This involvement in Europe was a process, not an event, and had emerged as a serious prong of Antigonus’ strategy by 314. He might have sponsored Cassander before when he needed a counterweight to Polyperchon, having his own hands full in dealing with Eumenes, but that time was past and it hardly needed the ruler of Macedon to have made demands for compensation in Cappadocia and Lycia as part of the list of requirements forwarded by Ptolemy to make him an enemy, but from that moment onwards he certainly was one, meaning that there would be another dimension to the next successor war. Once returned to the coast of Syria, the Antigonid chancery, where Hieronymus cheerfully sat, would have collated the reports on the situation in the Macedonian homeland and what had been for almost a generation her Greek adjuncts. Not that the hard-hand hegemony impressed by Philip and reinforced by Antipater had been uncontested: there were always factions, often fuelled by savage class hatred, eager to oust the garrisons or apparatchiks that had long been keeping them subservient. The Lamian War had almost looked like it might introduce a new dawn of autonomy, and if these reveries had been stillborn, in more recent years the bloody divisions between their Macedonian masters had offered the opportunity of finding freedom between the cracks. If Cassander’s success in establishing himself in Pella suggested a return to the bad old days of his father’s time, there were still sparks glowing and perhaps the more prescient of Hellenic observers realized that exploitation of dynastic fault lines might engage the power of those to the east who possessed the fuel to start a mighty fire of freedom.

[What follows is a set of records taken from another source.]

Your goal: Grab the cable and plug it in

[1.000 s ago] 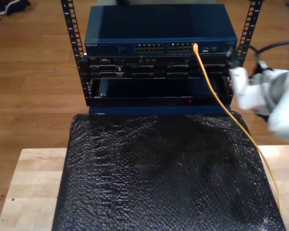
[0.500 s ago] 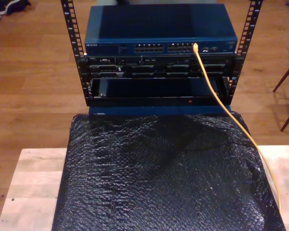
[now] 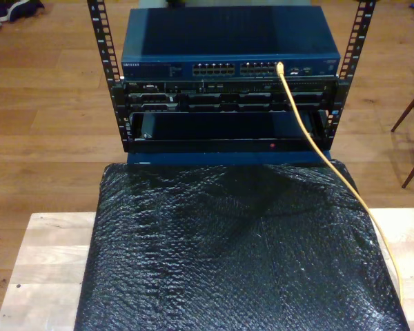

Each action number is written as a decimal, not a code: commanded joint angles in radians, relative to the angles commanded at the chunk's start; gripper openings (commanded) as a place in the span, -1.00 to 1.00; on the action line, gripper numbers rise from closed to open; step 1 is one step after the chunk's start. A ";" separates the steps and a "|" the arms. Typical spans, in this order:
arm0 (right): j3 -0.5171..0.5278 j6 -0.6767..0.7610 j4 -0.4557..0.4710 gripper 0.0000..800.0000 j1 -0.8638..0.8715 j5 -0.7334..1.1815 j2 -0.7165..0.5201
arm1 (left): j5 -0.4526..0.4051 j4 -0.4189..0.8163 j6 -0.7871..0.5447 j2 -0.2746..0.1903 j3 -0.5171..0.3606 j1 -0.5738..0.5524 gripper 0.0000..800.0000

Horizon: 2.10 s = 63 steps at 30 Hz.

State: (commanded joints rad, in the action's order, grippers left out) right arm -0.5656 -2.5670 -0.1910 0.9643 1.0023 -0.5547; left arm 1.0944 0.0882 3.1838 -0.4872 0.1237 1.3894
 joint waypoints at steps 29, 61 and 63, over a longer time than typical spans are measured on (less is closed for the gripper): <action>0.471 -0.503 0.149 1.00 0.462 0.018 -0.224 | 0.000 0.000 0.000 0.000 0.000 0.000 1.00; 0.643 -0.574 0.124 1.00 0.589 -0.236 -0.222 | 0.000 0.000 0.000 0.000 0.000 0.000 1.00; 0.644 -0.574 0.124 1.00 0.589 -0.236 -0.222 | 0.000 0.000 0.000 0.000 0.000 0.000 1.00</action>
State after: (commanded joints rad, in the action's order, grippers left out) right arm 0.0788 -3.1408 -0.0667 1.5535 0.7660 -0.7772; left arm 1.0944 0.0882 3.1838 -0.4872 0.1237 1.3894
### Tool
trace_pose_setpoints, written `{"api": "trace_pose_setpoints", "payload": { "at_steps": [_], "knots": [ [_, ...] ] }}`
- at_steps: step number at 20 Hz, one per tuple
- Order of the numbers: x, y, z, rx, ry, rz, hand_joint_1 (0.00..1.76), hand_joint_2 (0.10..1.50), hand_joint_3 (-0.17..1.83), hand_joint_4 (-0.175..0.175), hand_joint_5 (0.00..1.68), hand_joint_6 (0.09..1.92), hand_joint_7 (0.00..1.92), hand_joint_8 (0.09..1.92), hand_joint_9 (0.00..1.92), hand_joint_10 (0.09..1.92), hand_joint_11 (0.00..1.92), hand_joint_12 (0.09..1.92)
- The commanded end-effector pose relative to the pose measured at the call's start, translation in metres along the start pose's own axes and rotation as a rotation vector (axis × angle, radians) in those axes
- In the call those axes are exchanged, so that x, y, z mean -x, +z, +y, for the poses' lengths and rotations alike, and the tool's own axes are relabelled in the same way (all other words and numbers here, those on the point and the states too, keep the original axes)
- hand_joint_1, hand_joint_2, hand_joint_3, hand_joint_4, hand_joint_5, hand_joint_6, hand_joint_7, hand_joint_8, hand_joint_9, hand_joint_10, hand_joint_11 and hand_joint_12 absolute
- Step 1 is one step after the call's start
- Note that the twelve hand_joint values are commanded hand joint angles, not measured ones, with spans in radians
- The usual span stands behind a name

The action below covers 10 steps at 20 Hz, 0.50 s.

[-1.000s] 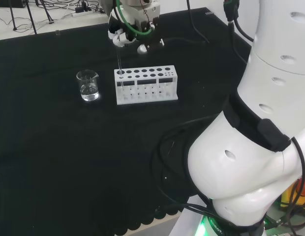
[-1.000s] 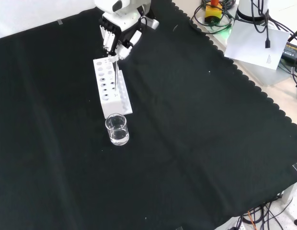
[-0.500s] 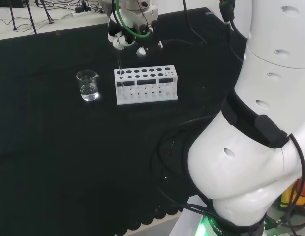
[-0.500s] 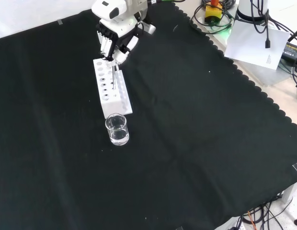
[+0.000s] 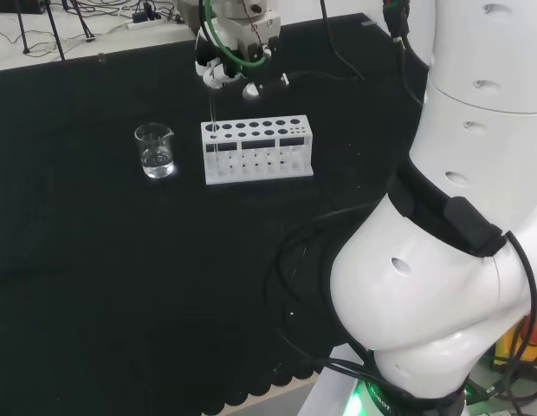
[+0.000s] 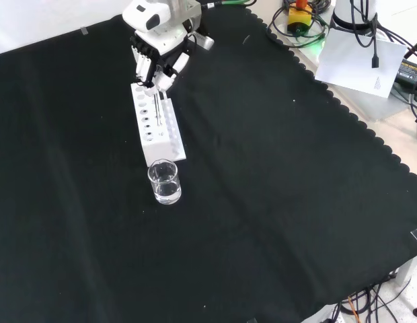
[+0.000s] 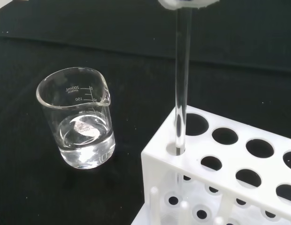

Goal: Put the glass rod back on the white test tube rack.

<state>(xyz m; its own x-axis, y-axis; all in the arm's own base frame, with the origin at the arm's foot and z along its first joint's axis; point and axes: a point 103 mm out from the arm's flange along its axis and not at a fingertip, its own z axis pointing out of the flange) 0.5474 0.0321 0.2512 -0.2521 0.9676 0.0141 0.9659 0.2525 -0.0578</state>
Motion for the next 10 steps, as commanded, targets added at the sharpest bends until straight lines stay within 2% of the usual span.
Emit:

It was the history written by the minister Hieronymus of Cardia who had long ago left his birthplace on the Thracian Chersonese and freighted via Diodorus of Sicily that highlights the impact of a newly-conquered Asian world rebounding west across the Aegean against the homeland of its conquerors. Down to modern times Diodorus has suffered, being considered an entirely unoriginal copyist despite him having no inclination to try to hide his character as a compiler. Yet at least the quality of Hieronymus as a source, concerned as he was to discover the practical motives of leaders and qualities of subordinates with less emphasis on the impact of sacrilege or piety, makes him invaluable, whether from the geographic itinerary compiled in the last year of Alexander’s life with information from his chancery or from the Diadochi period with military details never reproduced in Diodorus’ pages when he was not available. Nonetheless, as Pausanias suggests: ‘If Philistus was justified in suppressing the most wicked deeds of Dionysius, because he expected his return to Syracuse, surely Hieronymus may be fully forgiven for writing to please Antigonus.’6 Such an association with power ensured that he could not help but show a certain bias.
The details of the European contest would have been personally familiar to the man who would chronicle it, listening to the intelligence reports in Antigonus’ headquarters and relaying what his proxies in Europe had achieved. He must inevitably be partial, making grand and tragic his sponsors’ reputation by suggesting that he alone really had the ambition to reunify and rule the whole of Alexander’s Empire, the most deserving for trying for the supreme prize, for contemplating world conquest. Such a verdict fails to register that if Ptolemy and Cassander may have had largely more local ambitions, certainly Seleucus shared the aspiration and was but a short step from achieving most of it when he fell foul of a despicable fatality. Yet despite this preference, Hieronymus had the considerable advantage of being contemporary with events and as such was able to verify the narratives heard from eyewitnesses and directly understand the personalities of those involved. Following a historical tradition well over 150 years old, his analysis remained to be not just tapped but sometimes virtually plagiarized by not a few of those whose works are still left to us and, like Polybius, the historian of Rome’s climb to greatness, with first-hand knowledge of the world he was describing and intimate contact with major figures, he also probably had just as elevated an understanding of his own significance in what he understood as an age of giants. We know much more about him than many ancient historians. We may hear of Thucydides in command of a naval squadron near Amphipolis and his subsequent exile or Polybius as a world traveller and sycophant and tutor in the houses of the Scipio Aemiliani, but Hieronymus remained significant through to his demise, dying sound in mind and body at over 100 years of age.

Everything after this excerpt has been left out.